Il n'est pas en campagne mais presque. Actuellement Nicolas Sarkozy se situe dans un entre-deux politique pour le moins délicat.


Si Angela Merkel est déjà au courant de sa candidature à l’élection présidentielle, ce n’est pas encore le cas des français même si personne en France n’en doute aujourd’hui. Impatient, nerveux et excité comme un pur-sang racontent ses proches, Nicolas Sarkozy veut du sang et de la bagarre, entre lui et François Hollande qu’il juge désormais être son seul adversaire, ayant visiblement déjà enterré Marine Le Pen et François Bayrou.

Alors que son annonce de candidature ne devait avoir lieu qu’au début du mois de mars, quelques jours avant le dépôt des parrainages au Conseil Constitutionnel, soit le 16 mars, finalement cela pourrait avoir lieu dès la semaine prochaine, et ce, pour plusieurs raisons. Tout d’abord à partir de la publication de la liste officielle des candidats, tous auront le même temps de parole, à la nanoseconde près. Or, le chef de l’état, qui ne veut certainement pas parler aussi peu que Philippe Poutou, désire profiter un maximum de ses prérogatives de Président de la République pour monopoliser les médias et remonter ainsi dans les sondages. Car le véritable problème réside aussi dans ces fameux sondages : à seulement 75 jours du premier tour de l’élection présidentielle, le président sortant accuse un grave retard qui le menace très sérieusement. Pour remonter la pente, ses proches le pressent de hâter son annonce de candidature qui devrait créer, selon eux, un appel d’air bénéfique à leur champion.

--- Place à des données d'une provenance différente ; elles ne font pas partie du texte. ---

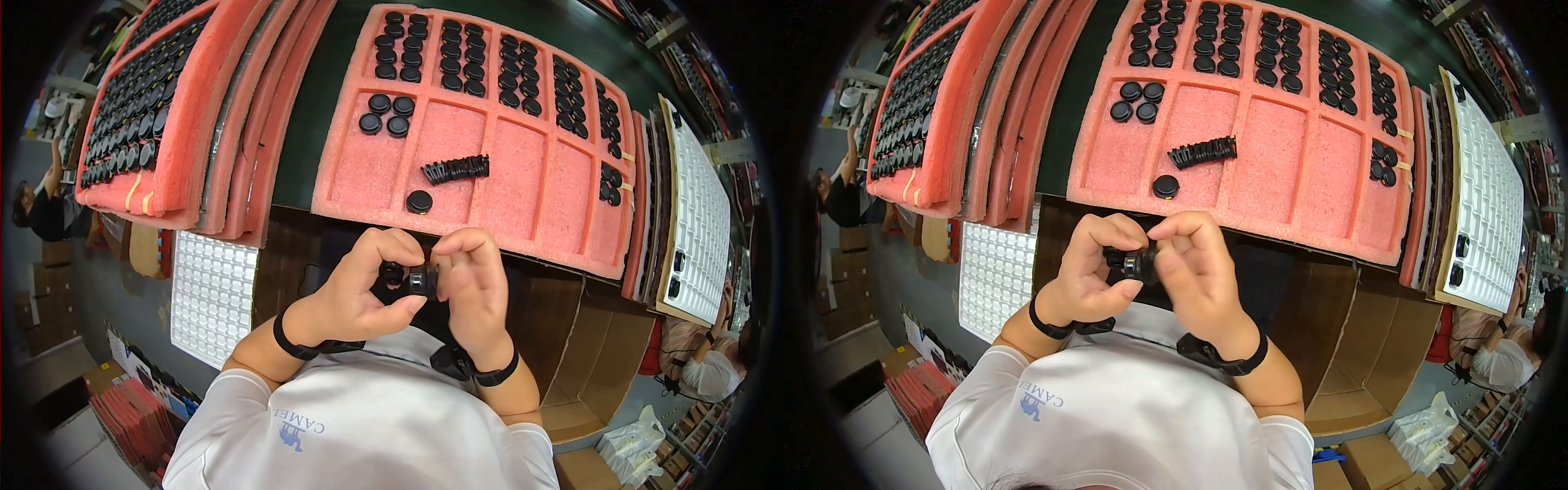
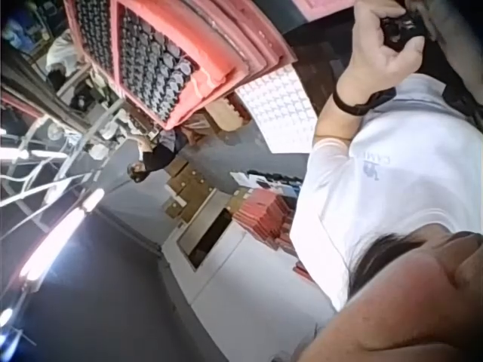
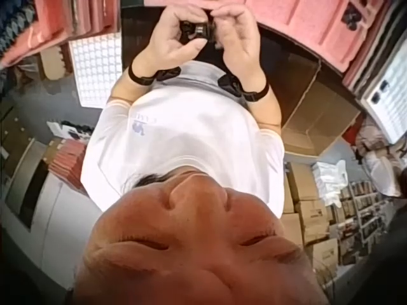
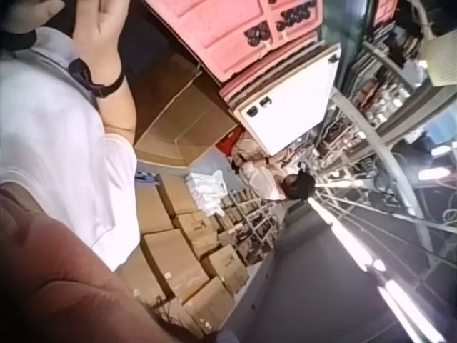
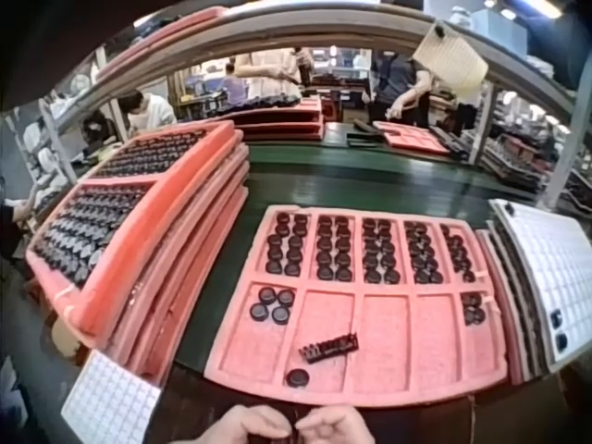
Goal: The person picks up a pink tray of small black components, joins two different black plastic parts together by hand, and places the assembled units into a white grid tray. This process is repeated for several components, handling each piece individually before placing the finished assemblies into the grid.
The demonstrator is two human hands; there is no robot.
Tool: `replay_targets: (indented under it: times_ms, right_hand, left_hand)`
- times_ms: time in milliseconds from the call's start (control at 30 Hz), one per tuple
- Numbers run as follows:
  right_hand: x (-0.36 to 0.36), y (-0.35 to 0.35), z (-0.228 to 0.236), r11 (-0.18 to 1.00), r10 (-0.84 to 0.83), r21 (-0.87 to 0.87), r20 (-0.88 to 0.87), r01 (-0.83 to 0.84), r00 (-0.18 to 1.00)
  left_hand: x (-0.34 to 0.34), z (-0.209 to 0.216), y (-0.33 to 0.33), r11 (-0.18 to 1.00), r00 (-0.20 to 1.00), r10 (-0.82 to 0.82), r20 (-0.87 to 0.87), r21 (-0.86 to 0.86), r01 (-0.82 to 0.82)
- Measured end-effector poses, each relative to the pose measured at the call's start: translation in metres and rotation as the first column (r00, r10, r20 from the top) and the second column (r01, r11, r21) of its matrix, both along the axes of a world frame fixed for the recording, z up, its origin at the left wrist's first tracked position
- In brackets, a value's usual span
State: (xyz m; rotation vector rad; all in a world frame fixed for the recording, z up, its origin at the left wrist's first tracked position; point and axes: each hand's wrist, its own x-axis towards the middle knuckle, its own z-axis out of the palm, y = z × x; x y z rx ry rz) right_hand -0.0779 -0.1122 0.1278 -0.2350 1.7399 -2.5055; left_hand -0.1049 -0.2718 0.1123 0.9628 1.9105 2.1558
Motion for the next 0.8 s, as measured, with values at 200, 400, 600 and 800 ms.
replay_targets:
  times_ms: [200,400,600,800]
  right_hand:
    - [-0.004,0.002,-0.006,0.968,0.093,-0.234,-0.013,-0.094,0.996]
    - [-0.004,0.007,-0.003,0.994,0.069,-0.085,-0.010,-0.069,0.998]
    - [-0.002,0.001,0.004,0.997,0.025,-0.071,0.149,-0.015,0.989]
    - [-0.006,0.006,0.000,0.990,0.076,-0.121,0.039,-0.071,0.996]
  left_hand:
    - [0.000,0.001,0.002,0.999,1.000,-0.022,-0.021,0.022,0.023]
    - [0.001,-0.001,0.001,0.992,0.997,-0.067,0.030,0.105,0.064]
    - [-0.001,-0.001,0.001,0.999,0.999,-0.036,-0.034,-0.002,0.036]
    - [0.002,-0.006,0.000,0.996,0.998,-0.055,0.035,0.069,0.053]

Si le président sortant est prêt à entrer en campagne, on perçoit même déjà son futur axe de campagne, avec la sortie douteuse de son ministre de l’intérieur ce week-end : alors que sa victoire en 2007 était largement due à son siphonage des voix du Front National, cet électorat est reparti vers Marine Le Pen, et pourrait donc aujourd’hui le faire perdre. Le futur candidat s’est donc lancé dans une opération reconquête, droitisant ses propos et faisant toutes sortes d’appels de pied aux électeurs d’extrême-droite, lançant même, par la voix de Jean-François Copé, un appel au « vote utile » de ces électeurs, reconnaissant donc implicitement que le Front National est à l’UMP ce que le PCF ou le FDG sont au Parti Socialiste.

D’un point de vue logistique son équipe de campagne s’active également. Son QG de campagne, dans le 15e arrondissement, rue de la Convention, sera bientôt prêt à utilisation et le parti présidentiel réserve des salles pour les futurs meetings de campagne. Un nom de porte-parole circule également, celui de NKM, mais rien n’est moins sûr après la direction idéologique prise par le président, qui va à l’encontre de la frange de la droite qu’incarne la ministre de l’écologie.